Set aside the politics and the labor questions for a minute, because there’s a less obvious story here. This is the largest live, voice-first, multilingual agent UX rollout currently running on US soil, sitting at one of the highest-volume customer touchpoints in the country. Whether you ever buy a Big Mac or not, this pilot is going to teach the rest of the industry more about real-world agent UX in six months than every keynote demo combined.
A few things to watch for, all of which generalize to enterprise agents.
Memory is the feature, not the model. The headline isn’t that the assistant uses an LLM. It’s that it remembers what you ordered last time. The hard engineering is the identity link, the consent flow, the retention policy, and the graceful failure when the memory is wrong. Anyone shipping a customer-facing agent is going to live or die on this, not on benchmark scores.
Multilingual is now baseline. The pilot ships English and Spanish on day one. Any enterprise agent that lands in 2026 with “English only, others coming soon” is going to look dated inside a quarter. Plan for that in your data, your evals, and your governance from the start, not as a sprint at the end.
The escalation path is the product. 90 percent without-escalation is a great number, and it also means 1 in 10 customers needs a human. The interesting design question is what that handoff feels like: how quickly the human is in the loop, what context they get, whether the agent has already half-solved the problem or made it worse. For SI partners building customer-facing agents, the escalation UX is usually where the deal is won or lost.

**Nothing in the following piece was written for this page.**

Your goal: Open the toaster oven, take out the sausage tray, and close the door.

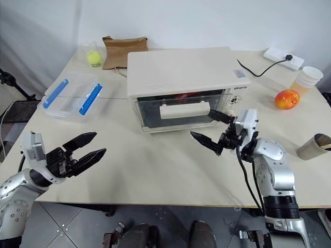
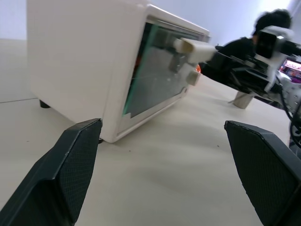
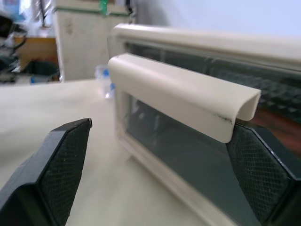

The brand defines the failure mode. When the agent mishears your order, the customer experience is McDonald’s, not “the LLM vendor.” Every enterprise that ships an agent inherits the failure mode of the slowest, weirdest part of the pipeline. Plan for that politically, not just technically.
Microsoft’s agent platform thesis from Build keeps insisting that the system around the model matters more than the model. McDonald’s just put that thesis on the menu, literally. Watch the pilot. The teams that learn from it will ship better enterprise agents than the teams that ignore it because it isn’t enterprise.